The crop harvest index (HI) is an important biological parameter to evaluate the level of crop yield and cultivation effectiveness, and it is an important determinant of further improvement of crop yield. It is of great significance for research on the application of crop variety breeding, crop growth simulation, crop management in precision agriculture and crop yield estimation, among other topics. In recent years, Remote sensing has gradually become an effective technical means for obtaining largescale crop HIs because of its advantages in speed, accuracy and coverage area. And unmanned aerial vehicle (UAV) remote sensing technology has also developed rapidly and has become a new means of agricultural remote sensing monitoring. Currently, UAV remote sensing sensors mainly include digital cameras, multispectral cameras and hyperspectral cameras. Among them, hyperspectral cameras have more bands and can obtain band information closely related to crop growth conditions, which can provide a richer source of information for dynamic crop growth monitoring and reliably collect information on dynamic crop HI change.

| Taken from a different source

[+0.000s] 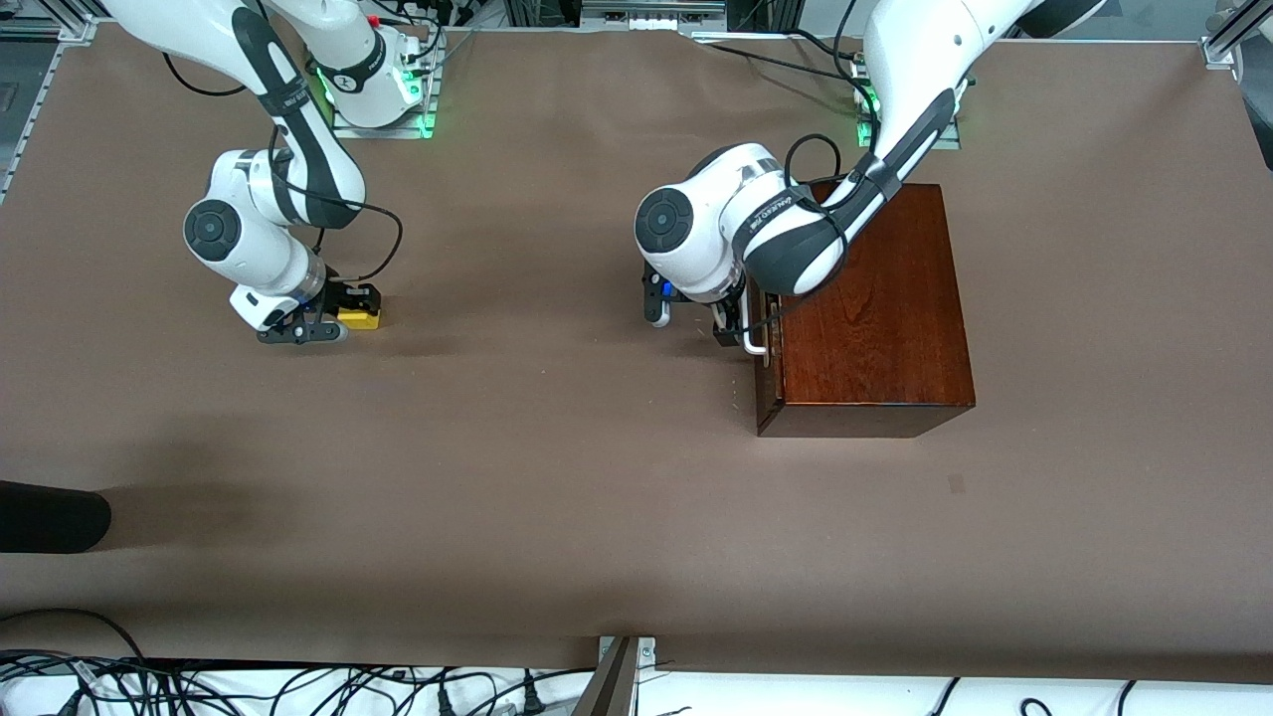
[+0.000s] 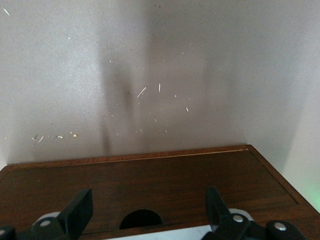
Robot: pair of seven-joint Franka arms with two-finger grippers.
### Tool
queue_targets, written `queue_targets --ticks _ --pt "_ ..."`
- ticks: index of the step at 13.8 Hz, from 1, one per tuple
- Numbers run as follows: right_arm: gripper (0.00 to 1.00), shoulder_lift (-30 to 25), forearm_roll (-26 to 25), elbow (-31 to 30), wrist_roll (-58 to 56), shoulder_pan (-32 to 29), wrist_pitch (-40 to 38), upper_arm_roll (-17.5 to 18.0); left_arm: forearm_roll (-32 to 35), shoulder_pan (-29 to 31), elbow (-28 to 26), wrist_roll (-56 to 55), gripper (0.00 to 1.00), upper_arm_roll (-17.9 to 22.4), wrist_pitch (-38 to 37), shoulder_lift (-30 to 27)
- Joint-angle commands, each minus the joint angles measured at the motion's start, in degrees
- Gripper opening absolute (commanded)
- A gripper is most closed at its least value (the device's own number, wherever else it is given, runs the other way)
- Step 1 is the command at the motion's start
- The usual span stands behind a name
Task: Open drawer, take yellow block, close drawer
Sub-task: 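Open the right gripper to release the cube on the table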
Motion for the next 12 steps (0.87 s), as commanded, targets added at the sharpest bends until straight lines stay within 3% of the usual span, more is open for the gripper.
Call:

However, there are no relevant reports on the crop HI estimation using UAV hyperspectral remote sensing.
Based on this, in the attached article “Dynamic Harvest Index Estimation of Winter Wheat Based on UAV Hyperspectral Remote Sensing Considering Crop Aboveground Biomass Change and the Grain Filling Process”, a group of scientists from Chinese Academy of Agricultural Sciences took winter wheat as the research object and fully considered the changes in crop biomass and the grain filling process from the flowering period to the maturity period to obtain spatial information on the crop dynamic HI (D-HI). The dynamic fG (D- fG) parameter was estimated as the ratio between the aboveground biomass accumulated in different growth periods, from the flowering stage to the maturity stage, and the aboveground biomass in the corresponding periods. Based on the D- fG parameter estimation using unmanned aerial vehicle (UAV) hyperspectral remote sensing (DJI M600 Pro UAV+ Resonon Pika L imaging hyperspectrometer) data, a technical method for obtaining spatial information on the winter wheat D-HI was proposed and the accuracy of the proposed method was verified. A correlation analysis was performed between the normalized difference spectral index (NDSI), which was calculated using pairs of any two bands of the UAV hyperspectral spectrum, and the measured D- fG. Based on this correlation analysis, the center of gravity of the local maximum region of R2 was used to determine the sensitive band center to accurately estimate D- fG. On this basis, remote sensing estimation of the D- fG was realized by using the NDSI constructed by the sensitive hyperspectral band centers. Finally, based on the D- fG remote sensing parameters and the D-HI estimation model, spatial information on the D-HI of winter wheat was accurately obtained.
Study site: The study area is located in Shenzhou County (37.71°~38.16°N, 115.36°~ 115.80°E) Hengshui City, Hebei Province, China, in the main grain-producing region of the North China Plain.
Fig. 1 Location of the study area and distribution of UAV flight plots.
Fig.2 Overview of the methods applied in this research.
【Results】
Table 1. Relationships between D-fG and the NDSI and their accuracy verification.
Fig. 3 D-HI estimation results based on the sensitive band centers λ(724 nm, 784 nm) (25 May 2021).
Fig. 4 D-HI estimation results based on the sensitive band centers λ(724 nm, 784 nm) (4 June 2021).
【Conclusion】
The authors concluded that by transforming the static fG parameter into the dynamic D- fG parameter, a method to obtain spatial information for the winter wheat D-HI based on the D- fG remote sensing parameters from UAV hyperspectral data was proposed and verified in this paper. Finally, spatial information for the winter wheat D-HI was accurately estimated. Among them, five pairs of sensitive remote sensing band centers were selected to estimate the D- fG parameter: λ(476 nm, 508 nm), λ(444 nm, 644 nm), λ(608 nm, 788 nm), λ(724 nm, 784 nm) and λ(816 nm, 908 nm). The remote sensing-based D- fG estimates were verified, with an RMSE between 0.0436 and 0.0604, an NRMSE between 10.31% and 14.27% and an MRE between 8.28% and 12.55%. At the same time, for the five pairs of sensitive hyperspectral band centers, the spatial D-HI information estimates were highly accurate, with an RMSE between 0.0429 and 0.0546, an NRMSE between 9.87% and 12.57% and an MRE between 8.33% and 10.90%. The D-HI estimation results based on hyperspectral sensitive band centers λ(724 nm, 784 nm) had the highest accuracy, with RMSE, NRMSE and MRE values of 0.0429, 9.87% and 8.33%, respectively. The estimation results for the D-fG and the D-HI in this study were highly accurate, proving that the proposed method for estimating the spatial information of the winter wheat D-HI based on UAV hyperspectral data was feasible. It has certain reference significance for the estimation of large-scale crop D-HI values based on satellite remote sensing in the future.